§ **WHAT YOU NEED TO DO**
Omit the images, then print each record below exactly as it reads.

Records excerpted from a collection
════════════════

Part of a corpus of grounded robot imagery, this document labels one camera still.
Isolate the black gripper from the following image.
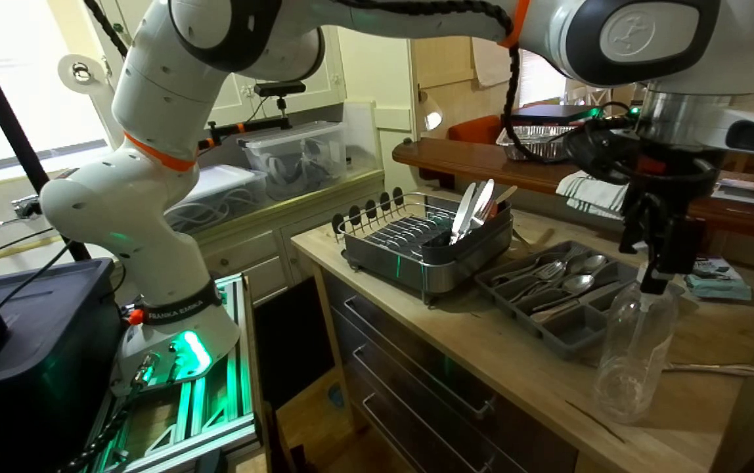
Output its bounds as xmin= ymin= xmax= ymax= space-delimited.
xmin=617 ymin=153 xmax=719 ymax=298

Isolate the clear soap pump bottle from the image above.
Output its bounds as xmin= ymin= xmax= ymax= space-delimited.
xmin=592 ymin=280 xmax=684 ymax=429

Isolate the grey dish drying rack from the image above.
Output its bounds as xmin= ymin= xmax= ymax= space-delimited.
xmin=332 ymin=185 xmax=518 ymax=307

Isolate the teal sponge cloth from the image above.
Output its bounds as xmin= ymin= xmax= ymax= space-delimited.
xmin=684 ymin=255 xmax=754 ymax=305

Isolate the large steel spoon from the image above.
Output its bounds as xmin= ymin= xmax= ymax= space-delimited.
xmin=567 ymin=253 xmax=611 ymax=280
xmin=529 ymin=273 xmax=598 ymax=309

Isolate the green striped dish towel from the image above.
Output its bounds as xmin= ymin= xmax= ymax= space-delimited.
xmin=554 ymin=169 xmax=634 ymax=224

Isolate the grey cutlery tray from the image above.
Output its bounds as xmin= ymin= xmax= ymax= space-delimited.
xmin=475 ymin=241 xmax=643 ymax=362

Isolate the thin wooden chopstick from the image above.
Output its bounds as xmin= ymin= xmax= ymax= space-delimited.
xmin=490 ymin=185 xmax=521 ymax=209

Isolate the black electronics box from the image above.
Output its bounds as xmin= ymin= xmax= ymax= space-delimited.
xmin=513 ymin=103 xmax=606 ymax=128

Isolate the white flat utensil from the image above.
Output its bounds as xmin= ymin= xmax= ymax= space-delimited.
xmin=450 ymin=179 xmax=481 ymax=248
xmin=467 ymin=177 xmax=498 ymax=237

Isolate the orange padded seat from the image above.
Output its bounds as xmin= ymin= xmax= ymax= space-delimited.
xmin=443 ymin=112 xmax=506 ymax=148

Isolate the grey drawer cabinet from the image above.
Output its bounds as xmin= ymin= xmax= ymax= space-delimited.
xmin=316 ymin=270 xmax=580 ymax=473

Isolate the clear plastic storage bin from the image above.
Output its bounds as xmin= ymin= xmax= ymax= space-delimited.
xmin=169 ymin=163 xmax=271 ymax=233
xmin=242 ymin=121 xmax=350 ymax=199

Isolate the large black box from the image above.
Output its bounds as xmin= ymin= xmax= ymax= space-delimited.
xmin=0 ymin=257 xmax=127 ymax=473

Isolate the black tripod pole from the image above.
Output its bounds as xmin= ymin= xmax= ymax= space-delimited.
xmin=0 ymin=6 xmax=94 ymax=266

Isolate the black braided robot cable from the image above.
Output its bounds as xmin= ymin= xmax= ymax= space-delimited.
xmin=337 ymin=0 xmax=652 ymax=170

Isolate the black bar camera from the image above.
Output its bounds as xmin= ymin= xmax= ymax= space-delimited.
xmin=253 ymin=78 xmax=309 ymax=99

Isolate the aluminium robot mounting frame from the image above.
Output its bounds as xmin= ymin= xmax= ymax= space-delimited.
xmin=83 ymin=270 xmax=261 ymax=473

════════════════

§ **EXERCISE RESPONSE**
Part of a corpus of grounded robot imagery, this document labels one camera still.
Isolate the black gripper from the following image.
Output its bounds as xmin= ymin= xmax= ymax= space-delimited.
xmin=617 ymin=153 xmax=719 ymax=298

Isolate the clear soap pump bottle from the image above.
Output its bounds as xmin= ymin= xmax= ymax= space-delimited.
xmin=592 ymin=280 xmax=684 ymax=429

Isolate the grey dish drying rack from the image above.
Output its bounds as xmin= ymin= xmax= ymax= space-delimited.
xmin=332 ymin=185 xmax=518 ymax=307

Isolate the teal sponge cloth from the image above.
Output its bounds as xmin= ymin= xmax= ymax= space-delimited.
xmin=684 ymin=255 xmax=754 ymax=305

Isolate the large steel spoon from the image above.
Output its bounds as xmin= ymin= xmax= ymax= space-delimited.
xmin=567 ymin=253 xmax=611 ymax=280
xmin=529 ymin=273 xmax=598 ymax=309

Isolate the green striped dish towel from the image above.
Output its bounds as xmin= ymin= xmax= ymax= space-delimited.
xmin=554 ymin=169 xmax=634 ymax=224

Isolate the grey cutlery tray from the image above.
Output its bounds as xmin= ymin= xmax= ymax= space-delimited.
xmin=475 ymin=241 xmax=643 ymax=362

Isolate the thin wooden chopstick from the image above.
Output its bounds as xmin= ymin= xmax= ymax= space-delimited.
xmin=490 ymin=185 xmax=521 ymax=209

Isolate the black electronics box from the image above.
Output its bounds as xmin= ymin= xmax= ymax= space-delimited.
xmin=513 ymin=103 xmax=606 ymax=128

Isolate the white flat utensil from the image above.
Output its bounds as xmin= ymin= xmax= ymax= space-delimited.
xmin=450 ymin=179 xmax=481 ymax=248
xmin=467 ymin=177 xmax=498 ymax=237

Isolate the orange padded seat from the image above.
Output its bounds as xmin= ymin= xmax= ymax= space-delimited.
xmin=443 ymin=112 xmax=506 ymax=148

Isolate the grey drawer cabinet from the image above.
Output its bounds as xmin= ymin= xmax= ymax= space-delimited.
xmin=316 ymin=270 xmax=580 ymax=473

Isolate the clear plastic storage bin from the image above.
Output its bounds as xmin= ymin= xmax= ymax= space-delimited.
xmin=169 ymin=163 xmax=271 ymax=233
xmin=242 ymin=121 xmax=350 ymax=199

Isolate the large black box from the image above.
Output its bounds as xmin= ymin= xmax= ymax= space-delimited.
xmin=0 ymin=257 xmax=127 ymax=473

Isolate the black tripod pole from the image above.
Output its bounds as xmin= ymin= xmax= ymax= space-delimited.
xmin=0 ymin=6 xmax=94 ymax=266

Isolate the black braided robot cable from the image above.
Output its bounds as xmin= ymin= xmax= ymax= space-delimited.
xmin=337 ymin=0 xmax=652 ymax=170

Isolate the black bar camera from the image above.
Output its bounds as xmin= ymin= xmax= ymax= space-delimited.
xmin=253 ymin=78 xmax=309 ymax=99

Isolate the aluminium robot mounting frame from the image above.
Output its bounds as xmin= ymin= xmax= ymax= space-delimited.
xmin=83 ymin=270 xmax=261 ymax=473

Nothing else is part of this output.